# ATI BIOS Editor



## Archel (Jul 16, 2007)

I found this utility that lets you edit BIOS bin files for ATI. 

http://www.majorgeeks.com/download.php?det=5089

Can anyone tell me how to use it to flash my BIOS from 9550 to 9600 Pro?

Thanks.


----------



## MadCow (Jul 17, 2007)

You can't, simple as that.


----------



## Archel (Jul 17, 2007)

MadCow said:


> You can't, simple as that.



Yes you can. Use google.


----------



## sneekypeet (Jul 17, 2007)

have you looked here?

http://forums.techpowerup.com/showthread.php?t=463&highlight=9500+9600


----------



## Archel (Jul 17, 2007)

sneekypeet said:


> have you looked here?
> 
> http://forums.techpowerup.com/showthread.php?t=463&highlight=9500+9600



Yeah, I've read it a million times, I still don't get it.


----------



## MadCow (Jul 18, 2007)

Sorry about that, I thought the 9550 was a version of the 9500. Flashing is simple, if you follow the instructions step-by-step you should be fine.
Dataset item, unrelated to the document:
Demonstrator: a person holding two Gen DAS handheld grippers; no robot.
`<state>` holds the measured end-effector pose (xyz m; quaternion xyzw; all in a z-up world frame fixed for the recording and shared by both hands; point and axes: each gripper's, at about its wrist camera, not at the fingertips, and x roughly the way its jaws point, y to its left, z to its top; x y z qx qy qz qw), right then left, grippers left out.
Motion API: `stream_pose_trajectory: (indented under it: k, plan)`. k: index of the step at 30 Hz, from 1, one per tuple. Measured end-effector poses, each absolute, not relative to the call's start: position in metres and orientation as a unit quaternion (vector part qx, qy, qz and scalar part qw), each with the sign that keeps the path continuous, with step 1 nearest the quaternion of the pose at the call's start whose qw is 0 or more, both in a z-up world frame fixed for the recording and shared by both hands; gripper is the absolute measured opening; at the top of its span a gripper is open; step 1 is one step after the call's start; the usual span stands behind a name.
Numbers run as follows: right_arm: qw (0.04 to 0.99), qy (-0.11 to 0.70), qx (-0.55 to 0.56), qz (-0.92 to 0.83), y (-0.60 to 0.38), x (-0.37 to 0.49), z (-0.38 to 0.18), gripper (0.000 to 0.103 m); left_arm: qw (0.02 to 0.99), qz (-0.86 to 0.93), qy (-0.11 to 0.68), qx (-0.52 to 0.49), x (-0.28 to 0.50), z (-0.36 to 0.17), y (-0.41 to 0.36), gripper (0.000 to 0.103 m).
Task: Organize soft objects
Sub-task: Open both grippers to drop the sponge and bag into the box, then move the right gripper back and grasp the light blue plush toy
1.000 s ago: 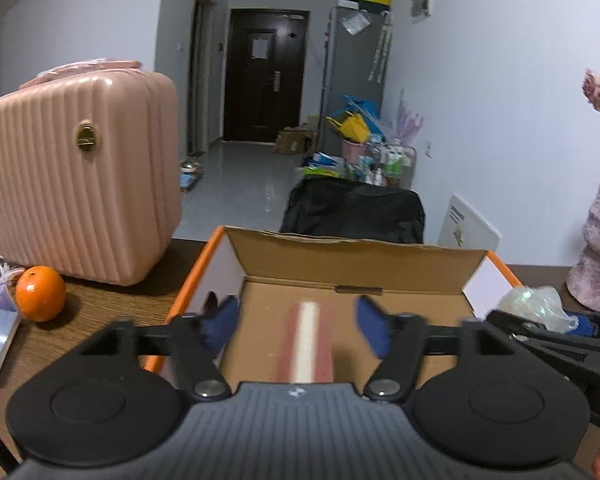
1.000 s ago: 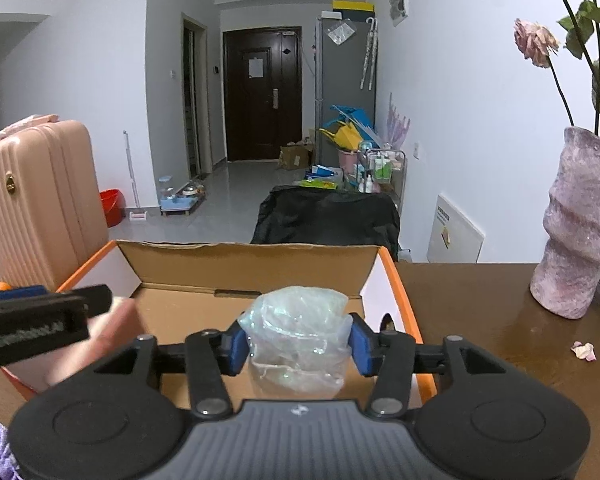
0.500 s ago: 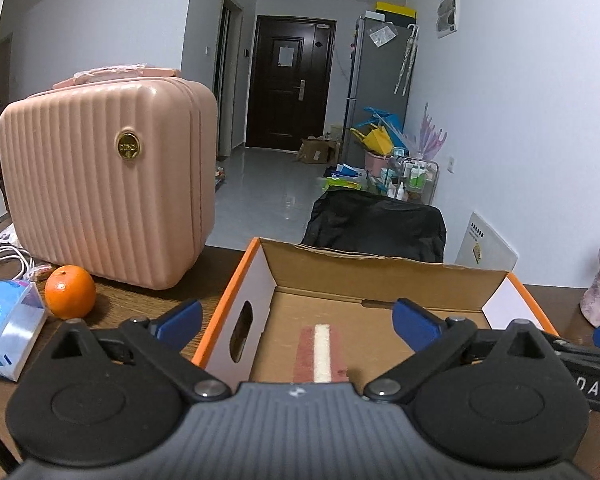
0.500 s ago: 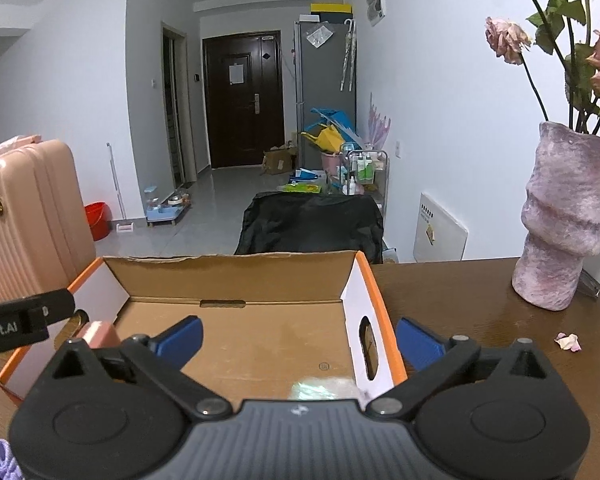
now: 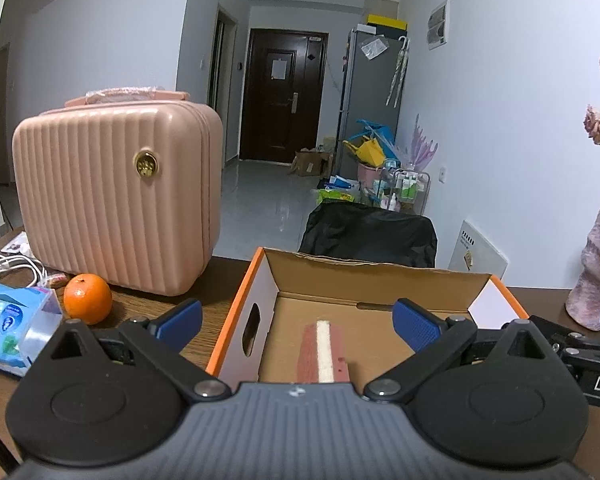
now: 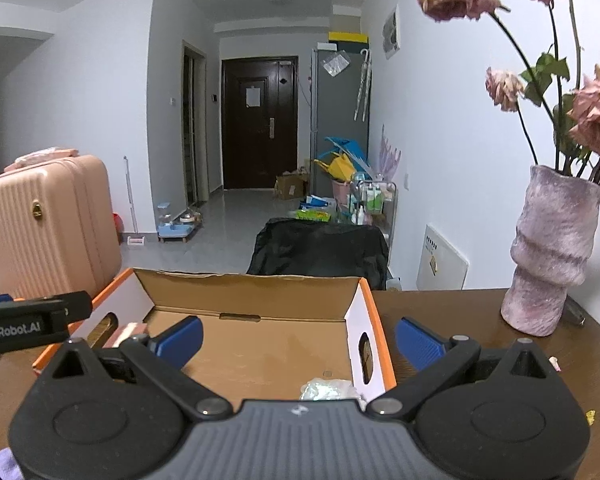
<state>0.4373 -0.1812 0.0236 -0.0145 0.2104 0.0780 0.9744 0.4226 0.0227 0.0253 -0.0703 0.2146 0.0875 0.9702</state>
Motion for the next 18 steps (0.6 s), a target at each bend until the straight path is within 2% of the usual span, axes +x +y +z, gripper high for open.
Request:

You should read through this: http://www.techpowerup.com/articles/overclocking/vidcard/34 first.


----------



## PsySc0rpi0n (Aug 7, 2007)

Archel said:


> I found this utility that lets you edit BIOS bin files for ATI.
> 
> http://www.majorgeeks.com/download.php?det=5089
> 
> ...



I've triyed to save my ati bios with ati tools and then open it with that application but it gave an error:

Error N5
Error CLK


----------



## tongchunkit (Aug 24, 2007)

PsySc0rpi0n said:


> I've triyed to save my ati bios with ati tools and then open it with that application but it gave an error:
> 
> Error N5
> Error CLK



don't use that application. use RaBiT instead.


----------



## Tatty_One (Aug 24, 2007)

Save your BIOS through ATi tool, as mentioned, use RaBit to open it and modify the BIOS, U can get RaBit under the downloads section on this site.  Make sure you google to read up and sensible and realistic paramiters that your card can acheive before you modify the BIOS, keep in mind cooling, save the BIOS when done through RaBit and call it "NewBios", then go to the guide linked earlier in a post to make a boot disk and copy all the necessary files onto it to do the flash.


----------



## mandelore (Aug 24, 2007)

any1 found a way to edit the 2900 bios? im getting tired of no voltages to play around with


----------



## Tatty_One (Aug 24, 2007)

mandelore said:


> any1 found a way to edit the 2900 bios? im getting tired of no voltages to play around with



No, I have been trying with the 2600XT.....gotta wait for a new update for RaBit.


----------